Britain Elementary School students will be welcomed back to the new school year with a sweet surprise from music teacher Laura Walsh: a set of nine brand new ukuleles. But not just any ukuleles. These matte black, soprano ukuleles are made from carbon fiber composite, allowing them to be thoroughly disinfected after each use.
These water- and weather-proof ukuleles are the result of months of planning and fundraising by Walsh. In October, Walsh started a Donors Choose page with the goal of raising over $600 dollars to buy instruments that she could take on her mobile classroom cart. Thanks to several friends, family members and anonymous donors, Walsh’s goal was reached in late November, and the ukuleles arrived in the mail just last week.
For Walsh, this is just one of many ways she is thinking outside the box in order to share her love of music with her students.
“In a lot of ways, I’ve really liked this year, it’s made me have to be creative,” says Walsh. “I frequently find that limitations actually help you be creative. Sometimes when everything is on the table and everything is an option, what do you choose? It’s overwhelming. But when you have certain parameters put around you, you can really stretch yourself and get creative.”

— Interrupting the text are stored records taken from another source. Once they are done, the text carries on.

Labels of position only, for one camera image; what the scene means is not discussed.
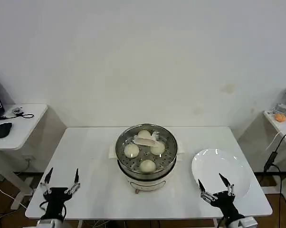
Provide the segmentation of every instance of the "power cord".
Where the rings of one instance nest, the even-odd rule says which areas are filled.
[[[30,166],[30,162],[31,162],[31,159],[26,159],[27,161],[27,166],[26,168],[24,168],[24,170],[20,171],[20,172],[17,172],[15,175],[20,175],[21,173],[25,172],[27,169],[29,169],[29,166]]]
[[[31,118],[34,117],[34,114],[31,114],[31,113],[28,113],[28,114],[18,113],[18,114],[15,114],[15,116],[12,116],[12,117],[6,117],[5,115],[3,115],[2,117],[0,117],[0,120],[14,119],[14,118],[18,118],[18,117],[23,117],[25,119],[31,119]]]
[[[265,174],[266,171],[270,168],[270,166],[274,163],[275,161],[275,158],[277,156],[277,150],[278,148],[280,147],[280,144],[282,143],[283,139],[286,137],[286,134],[281,138],[278,146],[276,147],[276,149],[271,153],[271,155],[269,156],[265,166],[264,166],[264,169],[263,169],[263,173]]]
[[[280,133],[282,133],[284,130],[286,130],[286,128],[285,128],[285,129],[282,129],[280,132],[278,132],[278,133],[275,135],[275,137],[273,138],[272,142],[269,144],[269,146],[267,146],[266,151],[267,151],[268,148],[270,148],[270,146],[273,144],[273,142],[275,141],[276,137],[277,137]]]
[[[7,193],[3,192],[2,190],[0,190],[1,193],[3,193],[4,195],[10,197],[11,199],[14,199],[12,196],[8,195]],[[27,207],[25,207],[21,202],[18,202],[15,200],[15,202],[17,202],[19,205],[23,206],[25,209],[27,209]]]
[[[279,210],[279,216],[278,216],[278,228],[280,228],[280,214],[281,214],[281,192],[282,192],[282,178],[281,178],[281,171],[278,166],[275,164],[272,164],[271,166],[274,166],[278,169],[279,177],[280,177],[280,190],[279,190],[279,204],[278,204],[278,210]]]
[[[278,169],[278,173],[279,173],[279,177],[280,177],[280,193],[279,193],[279,206],[278,206],[278,209],[279,209],[279,217],[278,217],[278,222],[279,222],[279,224],[278,224],[278,227],[279,227],[279,228],[280,228],[280,216],[281,216],[280,214],[281,214],[282,178],[281,178],[280,168],[274,164],[274,161],[275,161],[275,158],[276,158],[276,156],[277,156],[277,154],[278,154],[278,153],[277,153],[277,150],[278,150],[278,148],[280,147],[280,145],[281,145],[281,143],[282,143],[282,141],[284,140],[285,137],[286,137],[286,134],[281,138],[281,140],[280,140],[278,146],[276,147],[276,149],[275,149],[275,150],[271,153],[271,155],[269,156],[269,158],[268,158],[268,160],[267,160],[267,162],[266,162],[266,164],[265,164],[265,166],[264,166],[264,168],[263,168],[263,174],[262,174],[261,180],[259,181],[259,183],[262,182],[262,180],[263,180],[263,178],[264,178],[266,172],[268,171],[268,169],[269,169],[271,166],[274,166],[274,167],[276,167],[276,168]]]

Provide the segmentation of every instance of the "black cable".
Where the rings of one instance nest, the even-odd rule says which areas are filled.
[[[274,166],[278,169],[279,177],[280,177],[280,192],[279,192],[279,204],[278,204],[278,210],[279,210],[279,216],[278,216],[278,228],[280,228],[280,214],[281,214],[281,192],[282,192],[282,178],[281,178],[281,171],[278,166],[275,164],[272,164],[271,166]]]
[[[14,173],[15,175],[18,176],[18,175],[20,175],[22,172],[25,172],[27,169],[29,169],[31,160],[30,160],[30,159],[27,159],[26,161],[27,161],[27,166],[26,166],[26,168],[24,168],[22,171],[19,171],[19,172],[17,172],[17,173]]]
[[[12,117],[6,117],[5,115],[3,115],[2,117],[0,117],[0,120],[14,119],[14,118],[18,118],[18,117],[23,117],[25,119],[30,119],[30,118],[34,117],[34,114],[32,114],[32,113],[16,114],[15,116],[12,116]]]
[[[270,166],[274,163],[275,158],[276,158],[276,156],[277,156],[277,150],[278,150],[278,148],[280,147],[280,145],[281,145],[281,143],[282,143],[282,141],[283,141],[283,139],[284,139],[285,137],[286,137],[286,134],[281,138],[281,140],[280,140],[278,146],[276,147],[275,151],[273,151],[273,152],[270,154],[269,158],[267,159],[267,162],[266,162],[266,164],[265,164],[265,166],[264,166],[264,168],[263,168],[263,173],[264,173],[264,174],[267,172],[267,170],[270,168]]]
[[[222,223],[223,220],[224,220],[224,216],[219,220],[219,223],[218,223],[218,225],[217,225],[217,228],[220,227],[220,225],[221,225],[221,223]]]
[[[277,150],[278,150],[278,148],[279,148],[279,146],[280,146],[281,142],[283,141],[283,139],[284,139],[285,137],[286,137],[286,134],[281,138],[281,140],[280,140],[280,142],[279,142],[278,146],[276,147],[275,152],[277,152]]]

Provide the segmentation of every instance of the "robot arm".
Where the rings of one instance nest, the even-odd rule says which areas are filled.
[[[228,189],[226,191],[211,194],[205,190],[201,181],[198,180],[201,198],[213,207],[217,207],[221,210],[223,217],[226,219],[225,225],[227,228],[256,228],[257,222],[255,219],[253,217],[244,217],[239,214],[235,207],[233,203],[235,199],[234,184],[230,184],[228,179],[220,173],[219,176]]]
[[[36,227],[30,228],[71,228],[68,223],[64,222],[67,213],[64,203],[70,200],[80,187],[78,169],[76,170],[74,184],[70,188],[49,188],[52,171],[53,168],[46,175],[44,182],[40,183],[41,187],[45,189],[43,193],[45,201],[39,207],[45,211],[45,214],[40,218]],[[45,209],[42,206],[46,203],[48,205]]]

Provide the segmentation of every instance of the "white cable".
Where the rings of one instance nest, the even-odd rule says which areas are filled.
[[[12,211],[12,212],[10,212],[10,213],[8,213],[8,214],[2,215],[2,216],[0,216],[0,219],[1,219],[2,217],[6,216],[6,215],[10,215],[10,214],[12,214],[12,213],[14,213],[14,212],[17,212],[18,210],[14,210],[14,211]]]
[[[100,220],[98,220],[98,221],[94,224],[94,226],[93,226],[92,228],[95,228],[95,226],[98,224],[99,221],[100,221]]]
[[[8,195],[7,193],[3,192],[2,190],[0,190],[1,193],[5,194],[6,196],[9,196],[11,199],[14,199],[12,196]],[[21,202],[18,202],[15,200],[15,202],[19,203],[20,205],[22,205],[25,209],[27,209]]]
[[[272,145],[272,143],[274,142],[274,140],[276,139],[276,137],[277,137],[280,133],[282,133],[282,131],[284,131],[284,130],[286,130],[286,128],[285,128],[285,129],[282,129],[280,132],[278,132],[278,133],[275,135],[275,137],[274,137],[274,139],[272,140],[272,142],[270,143],[270,145],[266,148],[266,151],[267,151],[268,148]]]
[[[102,224],[100,224],[100,225],[98,225],[98,226],[96,226],[96,227],[93,227],[93,228],[100,227],[100,226],[102,226],[102,225],[106,224],[107,222],[109,222],[109,221],[106,221],[106,222],[104,222],[104,223],[102,223]]]

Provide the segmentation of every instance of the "electrical outlet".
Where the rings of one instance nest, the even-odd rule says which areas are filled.
[[[25,160],[30,160],[30,161],[35,160],[35,157],[33,155],[28,155],[28,154],[24,155],[23,154],[22,157]]]

And she certainly has. In fact, her creativity has quickly made her a star on campus.
“We cannot get enough of her innovative ideas and creativity,” says Britain’s principal, Mariela Magro-Malo. “She’s always getting shout outs, she’s been teacher of the month and been nominated several more times. She has something special for every single grade. It doesn’t matter what class, the kids are so excited.”
More than anything, Walsh hopes that her students will come to share her love for music. A huge part of her life since she was a child, music is the ultimate way for Walsh to connect with her in-person and remote students.

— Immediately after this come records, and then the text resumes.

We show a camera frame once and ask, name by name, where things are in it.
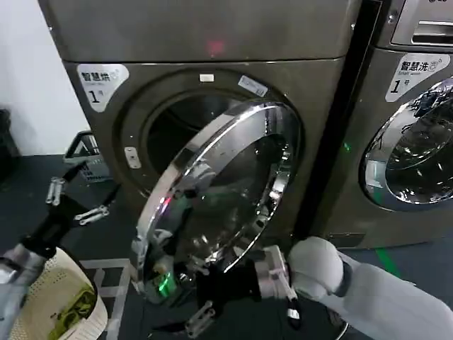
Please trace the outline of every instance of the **green floor marking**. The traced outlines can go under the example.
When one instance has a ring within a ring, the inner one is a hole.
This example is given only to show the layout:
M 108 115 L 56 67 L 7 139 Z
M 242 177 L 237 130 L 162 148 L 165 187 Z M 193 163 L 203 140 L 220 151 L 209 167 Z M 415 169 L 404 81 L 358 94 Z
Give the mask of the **green floor marking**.
M 388 271 L 390 274 L 395 275 L 397 278 L 401 278 L 401 274 L 399 273 L 398 268 L 396 267 L 395 263 L 390 259 L 389 254 L 383 248 L 376 249 L 376 255 L 381 260 L 382 264 L 384 265 L 384 269 Z

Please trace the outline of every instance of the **gray floor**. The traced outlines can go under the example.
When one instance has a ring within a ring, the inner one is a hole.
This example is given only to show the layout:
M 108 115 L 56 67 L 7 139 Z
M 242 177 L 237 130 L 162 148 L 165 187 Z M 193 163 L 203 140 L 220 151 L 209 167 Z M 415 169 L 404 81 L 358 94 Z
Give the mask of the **gray floor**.
M 12 247 L 19 237 L 33 230 L 46 213 L 44 199 L 51 176 L 61 176 L 65 171 L 61 157 L 28 157 L 21 160 L 15 173 L 0 183 L 0 251 Z M 77 178 L 68 191 L 73 198 L 87 207 L 99 204 L 114 183 L 88 185 Z M 119 194 L 111 215 L 87 228 L 74 230 L 65 240 L 64 247 L 79 260 L 124 259 L 129 256 L 130 240 L 134 236 L 135 220 Z M 415 283 L 429 294 L 444 300 L 453 307 L 451 286 L 453 282 L 453 232 L 443 239 L 427 244 L 387 249 L 400 277 Z M 357 259 L 384 267 L 375 251 L 346 251 Z M 106 271 L 103 285 L 115 285 L 118 273 Z M 108 309 L 113 301 L 106 299 Z M 334 339 L 337 329 L 328 322 L 325 310 L 312 302 L 304 302 L 306 327 L 301 332 L 292 331 L 283 317 L 285 306 L 280 302 L 235 302 L 225 309 L 222 318 L 201 339 Z M 122 316 L 119 339 L 181 339 L 183 336 L 154 332 L 151 329 L 169 321 L 177 321 L 190 314 L 194 306 L 177 312 L 147 305 L 132 286 L 129 287 Z M 367 339 L 354 331 L 348 339 Z

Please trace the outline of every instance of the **washing machine door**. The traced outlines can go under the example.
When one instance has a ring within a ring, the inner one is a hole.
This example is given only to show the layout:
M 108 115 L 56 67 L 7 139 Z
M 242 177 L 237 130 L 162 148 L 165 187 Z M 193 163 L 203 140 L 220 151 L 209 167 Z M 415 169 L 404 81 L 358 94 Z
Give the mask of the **washing machine door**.
M 197 271 L 228 271 L 272 219 L 299 161 L 302 125 L 277 102 L 230 108 L 173 159 L 132 243 L 132 278 L 154 303 L 192 289 Z
M 365 192 L 399 211 L 437 207 L 453 197 L 453 78 L 403 104 L 367 148 Z

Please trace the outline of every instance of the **wire basket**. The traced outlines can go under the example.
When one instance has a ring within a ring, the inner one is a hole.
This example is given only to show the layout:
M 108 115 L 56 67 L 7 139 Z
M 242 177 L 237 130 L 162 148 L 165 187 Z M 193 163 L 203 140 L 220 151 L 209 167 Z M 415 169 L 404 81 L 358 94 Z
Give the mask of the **wire basket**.
M 91 131 L 81 131 L 77 134 L 64 155 L 63 162 L 71 165 L 86 162 L 80 173 L 87 182 L 96 183 L 112 179 Z
M 45 264 L 40 277 L 32 284 L 9 337 L 10 340 L 48 340 L 56 327 L 56 318 L 74 301 L 84 287 L 92 288 L 96 303 L 87 313 L 59 336 L 62 340 L 95 340 L 105 330 L 108 314 L 96 287 L 68 254 L 57 253 Z

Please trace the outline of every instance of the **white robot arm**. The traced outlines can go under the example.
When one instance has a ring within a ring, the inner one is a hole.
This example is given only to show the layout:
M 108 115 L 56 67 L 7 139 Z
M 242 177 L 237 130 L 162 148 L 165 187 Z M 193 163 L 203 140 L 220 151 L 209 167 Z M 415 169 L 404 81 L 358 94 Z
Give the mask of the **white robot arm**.
M 453 312 L 441 300 L 386 271 L 310 237 L 288 256 L 292 286 L 375 340 L 451 340 Z

“I want kids to have a fundamental love for music, whether or not they choose to pursue music when they are older,” says Walsh. “They need a fundamental love for music because it’s about expression, it’s about understanding other cultures, it’s this ultimate form of connection. Even more so now when we can’t always see each other physically, but we can still listen to the same music, we can still have conversations about these emotions that music evokes.”